Saved entries
# # #

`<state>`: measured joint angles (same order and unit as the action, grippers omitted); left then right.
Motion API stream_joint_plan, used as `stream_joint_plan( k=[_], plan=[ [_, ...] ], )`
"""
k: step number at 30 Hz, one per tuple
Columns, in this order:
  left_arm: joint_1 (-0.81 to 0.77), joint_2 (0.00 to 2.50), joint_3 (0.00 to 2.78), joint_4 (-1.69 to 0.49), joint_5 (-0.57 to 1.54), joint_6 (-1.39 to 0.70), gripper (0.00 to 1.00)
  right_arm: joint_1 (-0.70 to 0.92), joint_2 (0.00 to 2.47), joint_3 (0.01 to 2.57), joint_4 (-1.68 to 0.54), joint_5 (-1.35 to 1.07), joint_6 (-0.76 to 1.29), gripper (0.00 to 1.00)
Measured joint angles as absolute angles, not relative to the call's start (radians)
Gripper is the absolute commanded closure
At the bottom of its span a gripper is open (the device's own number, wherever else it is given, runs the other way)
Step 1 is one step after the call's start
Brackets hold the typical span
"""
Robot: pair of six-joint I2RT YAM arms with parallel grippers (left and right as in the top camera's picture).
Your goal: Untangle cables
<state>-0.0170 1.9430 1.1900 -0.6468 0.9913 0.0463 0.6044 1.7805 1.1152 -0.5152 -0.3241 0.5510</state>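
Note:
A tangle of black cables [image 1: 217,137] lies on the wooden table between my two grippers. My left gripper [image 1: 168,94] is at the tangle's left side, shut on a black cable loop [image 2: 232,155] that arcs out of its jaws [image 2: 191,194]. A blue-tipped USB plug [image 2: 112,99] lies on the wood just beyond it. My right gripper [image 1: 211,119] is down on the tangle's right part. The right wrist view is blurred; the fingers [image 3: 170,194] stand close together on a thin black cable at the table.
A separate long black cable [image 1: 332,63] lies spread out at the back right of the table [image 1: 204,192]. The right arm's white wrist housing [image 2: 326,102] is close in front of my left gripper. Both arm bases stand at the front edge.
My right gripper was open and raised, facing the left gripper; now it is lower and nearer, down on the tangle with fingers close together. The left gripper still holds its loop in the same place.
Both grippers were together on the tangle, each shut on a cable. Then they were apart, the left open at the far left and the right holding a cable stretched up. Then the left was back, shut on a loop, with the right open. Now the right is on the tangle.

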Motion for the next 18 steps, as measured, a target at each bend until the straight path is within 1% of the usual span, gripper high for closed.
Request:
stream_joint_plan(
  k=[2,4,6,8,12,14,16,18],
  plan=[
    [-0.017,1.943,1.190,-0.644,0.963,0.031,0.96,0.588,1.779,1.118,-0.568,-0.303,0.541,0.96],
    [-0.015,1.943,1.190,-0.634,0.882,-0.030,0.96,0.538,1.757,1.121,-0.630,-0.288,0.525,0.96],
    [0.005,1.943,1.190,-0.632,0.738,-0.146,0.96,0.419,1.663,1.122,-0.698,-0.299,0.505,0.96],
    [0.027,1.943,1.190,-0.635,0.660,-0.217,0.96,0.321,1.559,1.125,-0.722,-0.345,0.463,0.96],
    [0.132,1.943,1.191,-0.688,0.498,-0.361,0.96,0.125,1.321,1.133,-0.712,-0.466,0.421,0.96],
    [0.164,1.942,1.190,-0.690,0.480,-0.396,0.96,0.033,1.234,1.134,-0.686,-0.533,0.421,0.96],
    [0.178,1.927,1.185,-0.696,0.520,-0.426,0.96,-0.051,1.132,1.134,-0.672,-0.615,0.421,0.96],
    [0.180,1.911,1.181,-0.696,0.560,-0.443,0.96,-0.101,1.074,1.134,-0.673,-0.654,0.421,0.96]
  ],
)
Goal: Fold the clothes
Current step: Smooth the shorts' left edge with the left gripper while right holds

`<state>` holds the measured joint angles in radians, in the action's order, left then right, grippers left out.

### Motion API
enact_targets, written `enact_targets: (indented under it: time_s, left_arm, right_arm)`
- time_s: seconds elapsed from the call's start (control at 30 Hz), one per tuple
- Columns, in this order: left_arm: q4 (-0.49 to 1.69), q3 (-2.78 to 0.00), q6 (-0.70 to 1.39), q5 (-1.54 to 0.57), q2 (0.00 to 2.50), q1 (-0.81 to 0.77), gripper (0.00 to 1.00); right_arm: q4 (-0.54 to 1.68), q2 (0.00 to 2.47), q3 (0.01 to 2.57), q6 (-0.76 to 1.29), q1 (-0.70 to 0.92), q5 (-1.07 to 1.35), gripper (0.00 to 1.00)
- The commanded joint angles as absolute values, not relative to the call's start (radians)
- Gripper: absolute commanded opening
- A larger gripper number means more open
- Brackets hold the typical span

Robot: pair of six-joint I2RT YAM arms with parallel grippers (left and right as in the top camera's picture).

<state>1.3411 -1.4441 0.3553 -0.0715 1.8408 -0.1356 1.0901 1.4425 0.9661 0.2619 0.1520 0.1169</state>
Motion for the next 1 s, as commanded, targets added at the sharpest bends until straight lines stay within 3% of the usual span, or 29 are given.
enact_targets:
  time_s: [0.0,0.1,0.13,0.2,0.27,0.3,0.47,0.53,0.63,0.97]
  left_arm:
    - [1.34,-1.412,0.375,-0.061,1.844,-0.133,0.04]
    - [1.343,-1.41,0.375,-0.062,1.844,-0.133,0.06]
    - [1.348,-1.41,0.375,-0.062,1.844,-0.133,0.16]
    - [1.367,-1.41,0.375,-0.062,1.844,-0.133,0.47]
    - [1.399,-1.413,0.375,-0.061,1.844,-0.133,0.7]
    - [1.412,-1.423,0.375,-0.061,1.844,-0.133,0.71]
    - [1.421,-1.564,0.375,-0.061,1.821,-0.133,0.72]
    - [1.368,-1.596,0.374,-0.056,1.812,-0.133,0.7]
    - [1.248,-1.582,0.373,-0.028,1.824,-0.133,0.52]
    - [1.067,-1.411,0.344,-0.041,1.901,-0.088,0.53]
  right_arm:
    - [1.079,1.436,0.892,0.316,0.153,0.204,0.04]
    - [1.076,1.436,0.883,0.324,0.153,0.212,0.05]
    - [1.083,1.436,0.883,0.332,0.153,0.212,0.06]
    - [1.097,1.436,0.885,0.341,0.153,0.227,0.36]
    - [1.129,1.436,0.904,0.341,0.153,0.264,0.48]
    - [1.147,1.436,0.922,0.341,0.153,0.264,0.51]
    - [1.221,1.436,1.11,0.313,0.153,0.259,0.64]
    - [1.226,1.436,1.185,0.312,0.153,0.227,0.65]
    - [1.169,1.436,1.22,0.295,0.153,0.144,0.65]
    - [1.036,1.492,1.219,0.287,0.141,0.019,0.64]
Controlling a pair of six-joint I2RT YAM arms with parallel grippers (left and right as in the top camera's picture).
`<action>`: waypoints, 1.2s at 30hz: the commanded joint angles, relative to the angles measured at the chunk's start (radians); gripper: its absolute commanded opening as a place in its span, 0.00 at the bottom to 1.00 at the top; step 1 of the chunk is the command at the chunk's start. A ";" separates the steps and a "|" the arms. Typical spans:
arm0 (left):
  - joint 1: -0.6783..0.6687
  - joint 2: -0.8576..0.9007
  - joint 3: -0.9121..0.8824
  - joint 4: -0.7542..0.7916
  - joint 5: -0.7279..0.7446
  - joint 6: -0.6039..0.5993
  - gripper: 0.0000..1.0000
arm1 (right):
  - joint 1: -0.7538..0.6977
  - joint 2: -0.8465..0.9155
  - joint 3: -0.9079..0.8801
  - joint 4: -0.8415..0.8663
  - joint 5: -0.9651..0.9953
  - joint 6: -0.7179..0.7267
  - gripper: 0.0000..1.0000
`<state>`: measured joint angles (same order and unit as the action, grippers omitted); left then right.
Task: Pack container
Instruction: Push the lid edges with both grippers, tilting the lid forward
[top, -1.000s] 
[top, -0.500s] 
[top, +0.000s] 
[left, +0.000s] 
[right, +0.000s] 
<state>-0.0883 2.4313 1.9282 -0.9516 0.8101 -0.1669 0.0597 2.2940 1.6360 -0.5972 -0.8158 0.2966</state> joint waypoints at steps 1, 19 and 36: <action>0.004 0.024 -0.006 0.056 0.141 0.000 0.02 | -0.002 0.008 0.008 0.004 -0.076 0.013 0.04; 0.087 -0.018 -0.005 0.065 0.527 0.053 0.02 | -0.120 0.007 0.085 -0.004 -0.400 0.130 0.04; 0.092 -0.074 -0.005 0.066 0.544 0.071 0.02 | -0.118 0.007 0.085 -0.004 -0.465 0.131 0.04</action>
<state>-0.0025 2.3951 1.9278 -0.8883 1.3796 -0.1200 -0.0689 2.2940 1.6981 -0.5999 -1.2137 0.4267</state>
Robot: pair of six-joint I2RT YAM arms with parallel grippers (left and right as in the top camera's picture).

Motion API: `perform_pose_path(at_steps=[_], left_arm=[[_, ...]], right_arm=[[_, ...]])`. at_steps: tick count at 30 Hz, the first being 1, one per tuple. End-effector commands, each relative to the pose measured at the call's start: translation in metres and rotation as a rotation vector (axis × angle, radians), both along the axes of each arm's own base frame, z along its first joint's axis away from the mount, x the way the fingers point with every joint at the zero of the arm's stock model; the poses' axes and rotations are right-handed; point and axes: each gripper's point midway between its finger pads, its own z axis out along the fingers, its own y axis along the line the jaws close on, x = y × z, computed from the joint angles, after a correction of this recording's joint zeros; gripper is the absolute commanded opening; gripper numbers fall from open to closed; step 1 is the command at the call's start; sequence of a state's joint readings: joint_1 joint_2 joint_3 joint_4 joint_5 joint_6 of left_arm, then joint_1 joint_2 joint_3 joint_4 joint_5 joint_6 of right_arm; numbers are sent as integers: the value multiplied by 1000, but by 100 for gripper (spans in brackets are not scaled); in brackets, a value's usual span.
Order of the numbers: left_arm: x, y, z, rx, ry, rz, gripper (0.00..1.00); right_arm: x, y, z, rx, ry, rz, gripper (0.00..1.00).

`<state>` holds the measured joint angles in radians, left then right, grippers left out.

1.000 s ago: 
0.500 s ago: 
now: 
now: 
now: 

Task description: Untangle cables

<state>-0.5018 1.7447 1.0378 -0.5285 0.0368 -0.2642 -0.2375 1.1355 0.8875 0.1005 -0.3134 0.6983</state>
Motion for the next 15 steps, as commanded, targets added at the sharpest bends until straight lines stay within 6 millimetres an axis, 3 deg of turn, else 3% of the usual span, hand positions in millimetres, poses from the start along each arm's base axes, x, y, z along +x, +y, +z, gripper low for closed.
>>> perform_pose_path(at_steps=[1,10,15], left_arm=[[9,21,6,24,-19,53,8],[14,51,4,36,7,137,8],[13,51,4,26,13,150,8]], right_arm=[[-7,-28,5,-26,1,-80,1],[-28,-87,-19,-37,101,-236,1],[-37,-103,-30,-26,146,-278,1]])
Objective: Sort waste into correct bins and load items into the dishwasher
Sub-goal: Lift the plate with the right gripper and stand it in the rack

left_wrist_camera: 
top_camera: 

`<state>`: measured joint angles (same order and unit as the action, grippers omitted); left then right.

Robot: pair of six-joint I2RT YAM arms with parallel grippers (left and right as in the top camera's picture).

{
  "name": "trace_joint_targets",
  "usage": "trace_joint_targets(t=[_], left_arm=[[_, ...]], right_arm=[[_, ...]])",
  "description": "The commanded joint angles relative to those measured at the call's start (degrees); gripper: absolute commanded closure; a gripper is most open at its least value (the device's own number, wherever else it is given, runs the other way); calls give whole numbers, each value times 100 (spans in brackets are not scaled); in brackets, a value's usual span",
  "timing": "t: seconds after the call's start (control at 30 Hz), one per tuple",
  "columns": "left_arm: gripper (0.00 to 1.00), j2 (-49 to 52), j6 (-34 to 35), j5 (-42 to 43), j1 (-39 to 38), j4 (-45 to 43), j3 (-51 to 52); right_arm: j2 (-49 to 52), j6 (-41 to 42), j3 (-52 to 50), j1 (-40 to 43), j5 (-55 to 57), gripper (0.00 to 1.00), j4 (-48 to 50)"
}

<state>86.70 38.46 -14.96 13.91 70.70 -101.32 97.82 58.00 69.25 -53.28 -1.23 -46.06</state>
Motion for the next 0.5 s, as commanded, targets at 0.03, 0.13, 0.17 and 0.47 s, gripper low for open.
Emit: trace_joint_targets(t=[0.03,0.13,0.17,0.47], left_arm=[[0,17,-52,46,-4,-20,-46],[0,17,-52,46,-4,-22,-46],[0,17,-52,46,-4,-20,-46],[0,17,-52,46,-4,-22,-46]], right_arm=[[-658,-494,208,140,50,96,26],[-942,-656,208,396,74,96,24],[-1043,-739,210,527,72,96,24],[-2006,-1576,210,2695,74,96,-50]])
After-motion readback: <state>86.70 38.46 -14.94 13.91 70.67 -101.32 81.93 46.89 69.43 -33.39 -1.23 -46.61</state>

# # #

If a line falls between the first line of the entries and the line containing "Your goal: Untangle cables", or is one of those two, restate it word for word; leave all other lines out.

* [YOUR RESPONSE]:
`<state>`: measured joint angles (same order and unit as the action, grippers omitted); left then right.
Motion API stream_joint_plan, used as `stream_joint_plan( k=[_], plan=[ [_, ...] ], )`
"""
k: step number at 30 Hz, one per tuple
Columns, in this order:
  left_arm: joint_1 (-0.81 to 0.77), joint_2 (0.00 to 2.50), joint_3 (0.00 to 2.78), joint_4 (-1.69 to 0.49), joint_5 (-0.57 to 1.54), joint_6 (-1.39 to 0.70), gripper (0.00 to 1.00)
  right_arm: joint_1 (-0.70 to 0.92), joint_2 (0.00 to 2.47), joint_3 (0.01 to 2.57), joint_4 (-1.68 to 0.54), joint_5 (-1.35 to 1.07), joint_6 (-0.76 to 1.29), gripper (0.00 to 1.00)
Measured joint angles as absolute angles, not relative to the call's start (radians)
Gripper is the absolute commanded closure
At the bottom of its span a gripper is open (the device's own number, wherever else it is given, runs the other way)
Step 1 is one step after the call's start
Brackets hold the typical span
"""
Robot: pair of six-joint I2RT YAM arms with parallel grippers (left and right as in the top camera's picture).
Your goal: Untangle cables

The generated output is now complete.